I found several that measured up to 400 lbs, but I hadn’t even considered any other features! Like, Do I really need to know my body fat percentage which is then broken down into how many pounds of fat I’m carrying around? Do I really need tiny electrical shocks sent through my bare feet in order to estimate my bone mass and water percentage? The short answer is yes. So I bought it. Plus, it’s called “Thinner”. Sounds promising. I was pretty excited to be able to track my progress and rushed home to open my new toy.

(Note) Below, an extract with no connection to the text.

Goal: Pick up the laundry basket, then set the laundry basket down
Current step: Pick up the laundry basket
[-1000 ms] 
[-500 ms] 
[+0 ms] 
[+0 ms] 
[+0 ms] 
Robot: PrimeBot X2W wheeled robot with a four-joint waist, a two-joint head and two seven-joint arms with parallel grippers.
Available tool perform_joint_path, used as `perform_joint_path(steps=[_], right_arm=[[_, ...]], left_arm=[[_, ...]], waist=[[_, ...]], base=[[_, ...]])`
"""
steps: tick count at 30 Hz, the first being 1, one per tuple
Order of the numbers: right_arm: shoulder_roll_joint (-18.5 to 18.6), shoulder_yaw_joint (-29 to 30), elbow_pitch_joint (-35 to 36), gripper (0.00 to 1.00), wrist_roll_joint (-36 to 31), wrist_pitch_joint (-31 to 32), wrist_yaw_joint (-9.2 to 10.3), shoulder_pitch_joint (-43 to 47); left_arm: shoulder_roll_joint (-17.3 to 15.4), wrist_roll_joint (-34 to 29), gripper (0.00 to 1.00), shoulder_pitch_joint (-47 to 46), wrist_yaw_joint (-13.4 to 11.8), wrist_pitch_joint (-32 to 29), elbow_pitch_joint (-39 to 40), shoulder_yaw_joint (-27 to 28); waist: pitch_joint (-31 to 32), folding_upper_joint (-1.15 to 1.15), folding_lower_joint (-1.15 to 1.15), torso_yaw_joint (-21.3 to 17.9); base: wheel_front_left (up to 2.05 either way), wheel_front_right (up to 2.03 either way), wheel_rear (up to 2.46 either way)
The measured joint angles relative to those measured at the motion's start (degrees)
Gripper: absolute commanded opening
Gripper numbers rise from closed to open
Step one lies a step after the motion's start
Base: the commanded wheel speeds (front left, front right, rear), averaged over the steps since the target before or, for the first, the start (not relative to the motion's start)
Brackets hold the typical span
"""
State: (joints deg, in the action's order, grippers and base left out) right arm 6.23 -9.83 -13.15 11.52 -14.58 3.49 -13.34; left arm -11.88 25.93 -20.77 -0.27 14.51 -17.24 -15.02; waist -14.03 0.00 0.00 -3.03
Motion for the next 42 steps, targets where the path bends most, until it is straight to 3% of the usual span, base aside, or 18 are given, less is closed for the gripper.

The first thing I did was of course weigh myself. It was an unhappy number. So I did it again. A slightly better number. I did it again. A worse number. I did it 3 more times and the last 3 all had the same slightly better number so I went with that. And then I read the instructions. This scale is designed to keep track of 4 separate users. You enter your height and age and after it calculates your weight, it will then calculate your BMI (I am basically half fat if you were wondering. That’s right, you could use half of me to bake a pie), bone mass, and water percentage. Sounds pretty cool, right? Sure, it would be if it worked! The instructions advise “tapping” the top of the scale to turn it on, but it seems the only way to turn it on is to lift it up and drop it. My roommate, Tricia, watched me bang this thing around for at least 20 minutes, cursing and sweating. She didn’t know it at the time, but that’s also exactly how I have the sex. Anyways, the scale would not allow me to enter Tricia’s basic information. I was pretty sure it was racist until it wouldn’t allow me to change mine either. I’m taking it back. Tomorrow.
In other news, I lost 5 pounds! Go me! I was a little worried after the weekend of drinking and party snacks. But little slips are just that. Little slips. No need to get all perwiggedy about them.